>>>>>
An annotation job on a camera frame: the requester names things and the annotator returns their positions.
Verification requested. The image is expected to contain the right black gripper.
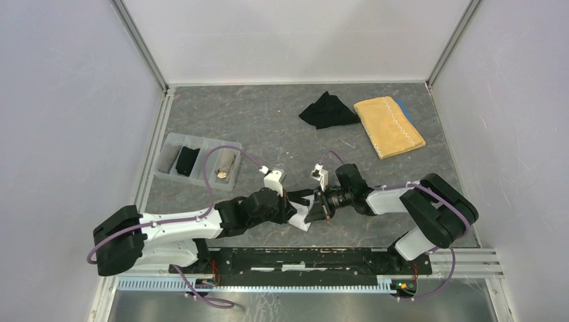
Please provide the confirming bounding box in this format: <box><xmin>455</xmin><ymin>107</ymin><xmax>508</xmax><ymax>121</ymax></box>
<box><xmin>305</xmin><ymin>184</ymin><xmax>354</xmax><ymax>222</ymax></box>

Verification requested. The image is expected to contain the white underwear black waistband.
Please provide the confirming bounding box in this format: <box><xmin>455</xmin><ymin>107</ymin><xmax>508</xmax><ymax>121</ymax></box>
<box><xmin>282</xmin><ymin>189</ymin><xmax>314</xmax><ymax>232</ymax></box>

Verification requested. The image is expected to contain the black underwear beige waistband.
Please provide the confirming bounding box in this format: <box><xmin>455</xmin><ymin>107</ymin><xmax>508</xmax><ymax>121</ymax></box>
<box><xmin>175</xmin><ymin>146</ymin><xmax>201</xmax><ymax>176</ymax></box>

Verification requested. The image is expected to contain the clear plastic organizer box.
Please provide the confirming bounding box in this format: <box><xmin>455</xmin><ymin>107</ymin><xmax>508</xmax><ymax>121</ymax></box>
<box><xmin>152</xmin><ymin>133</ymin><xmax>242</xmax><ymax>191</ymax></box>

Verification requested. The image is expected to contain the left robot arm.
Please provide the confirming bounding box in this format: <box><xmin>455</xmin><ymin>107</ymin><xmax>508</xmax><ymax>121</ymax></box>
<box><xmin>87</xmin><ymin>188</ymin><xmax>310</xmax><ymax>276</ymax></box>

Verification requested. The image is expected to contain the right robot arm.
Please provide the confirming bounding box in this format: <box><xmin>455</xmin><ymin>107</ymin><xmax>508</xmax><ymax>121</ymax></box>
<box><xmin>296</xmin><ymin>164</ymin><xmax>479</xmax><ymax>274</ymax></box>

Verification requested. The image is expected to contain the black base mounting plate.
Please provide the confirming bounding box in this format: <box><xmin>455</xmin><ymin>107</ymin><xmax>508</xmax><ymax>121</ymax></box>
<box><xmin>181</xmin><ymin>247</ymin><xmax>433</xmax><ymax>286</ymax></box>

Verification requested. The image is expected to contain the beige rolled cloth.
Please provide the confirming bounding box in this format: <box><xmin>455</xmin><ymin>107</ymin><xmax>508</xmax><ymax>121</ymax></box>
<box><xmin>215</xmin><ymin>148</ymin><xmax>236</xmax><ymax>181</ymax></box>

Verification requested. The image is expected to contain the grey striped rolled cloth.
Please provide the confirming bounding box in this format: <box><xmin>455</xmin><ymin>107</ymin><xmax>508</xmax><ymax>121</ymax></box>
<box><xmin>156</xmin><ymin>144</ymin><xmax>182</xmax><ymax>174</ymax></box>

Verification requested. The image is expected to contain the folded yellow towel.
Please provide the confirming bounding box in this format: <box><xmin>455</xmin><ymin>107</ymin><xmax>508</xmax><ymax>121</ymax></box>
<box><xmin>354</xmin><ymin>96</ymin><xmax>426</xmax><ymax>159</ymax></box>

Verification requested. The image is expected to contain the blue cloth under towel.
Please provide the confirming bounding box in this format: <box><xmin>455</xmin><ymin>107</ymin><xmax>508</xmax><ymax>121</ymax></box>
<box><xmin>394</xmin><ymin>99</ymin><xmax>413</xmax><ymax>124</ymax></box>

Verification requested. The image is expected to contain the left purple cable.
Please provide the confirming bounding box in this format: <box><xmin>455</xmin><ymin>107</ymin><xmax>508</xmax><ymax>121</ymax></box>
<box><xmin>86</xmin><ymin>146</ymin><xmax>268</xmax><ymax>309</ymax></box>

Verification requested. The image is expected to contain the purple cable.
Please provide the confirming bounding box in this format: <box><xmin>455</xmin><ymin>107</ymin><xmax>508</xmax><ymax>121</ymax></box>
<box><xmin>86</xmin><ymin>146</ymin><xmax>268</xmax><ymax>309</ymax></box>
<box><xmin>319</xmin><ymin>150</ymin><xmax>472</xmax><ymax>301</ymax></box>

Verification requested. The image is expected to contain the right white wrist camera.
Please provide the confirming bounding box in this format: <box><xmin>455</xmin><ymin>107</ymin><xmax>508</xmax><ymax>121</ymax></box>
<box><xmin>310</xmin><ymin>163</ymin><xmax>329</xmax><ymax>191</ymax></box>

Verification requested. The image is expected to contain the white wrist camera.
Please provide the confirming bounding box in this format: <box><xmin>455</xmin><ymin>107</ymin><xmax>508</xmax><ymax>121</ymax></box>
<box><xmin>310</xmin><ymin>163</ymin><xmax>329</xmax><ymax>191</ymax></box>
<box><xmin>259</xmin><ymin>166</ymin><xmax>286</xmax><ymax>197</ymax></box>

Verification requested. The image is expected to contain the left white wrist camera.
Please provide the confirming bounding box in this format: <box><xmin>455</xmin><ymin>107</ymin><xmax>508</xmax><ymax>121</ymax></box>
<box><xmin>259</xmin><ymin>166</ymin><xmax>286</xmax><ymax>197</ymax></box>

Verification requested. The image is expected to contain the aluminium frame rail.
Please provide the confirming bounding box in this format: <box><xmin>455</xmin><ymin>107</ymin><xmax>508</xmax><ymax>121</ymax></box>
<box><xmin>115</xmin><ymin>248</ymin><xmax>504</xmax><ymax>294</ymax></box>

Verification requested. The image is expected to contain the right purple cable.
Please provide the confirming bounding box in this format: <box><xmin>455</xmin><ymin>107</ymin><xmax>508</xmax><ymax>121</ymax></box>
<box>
<<<<<
Your response should consist solely of the lines from the one that holds "right purple cable." through the end of the listing above, reproduced exactly.

Answer for this exercise =
Verification requested. The image is expected to contain the right purple cable.
Please provide the confirming bounding box in this format: <box><xmin>455</xmin><ymin>107</ymin><xmax>508</xmax><ymax>121</ymax></box>
<box>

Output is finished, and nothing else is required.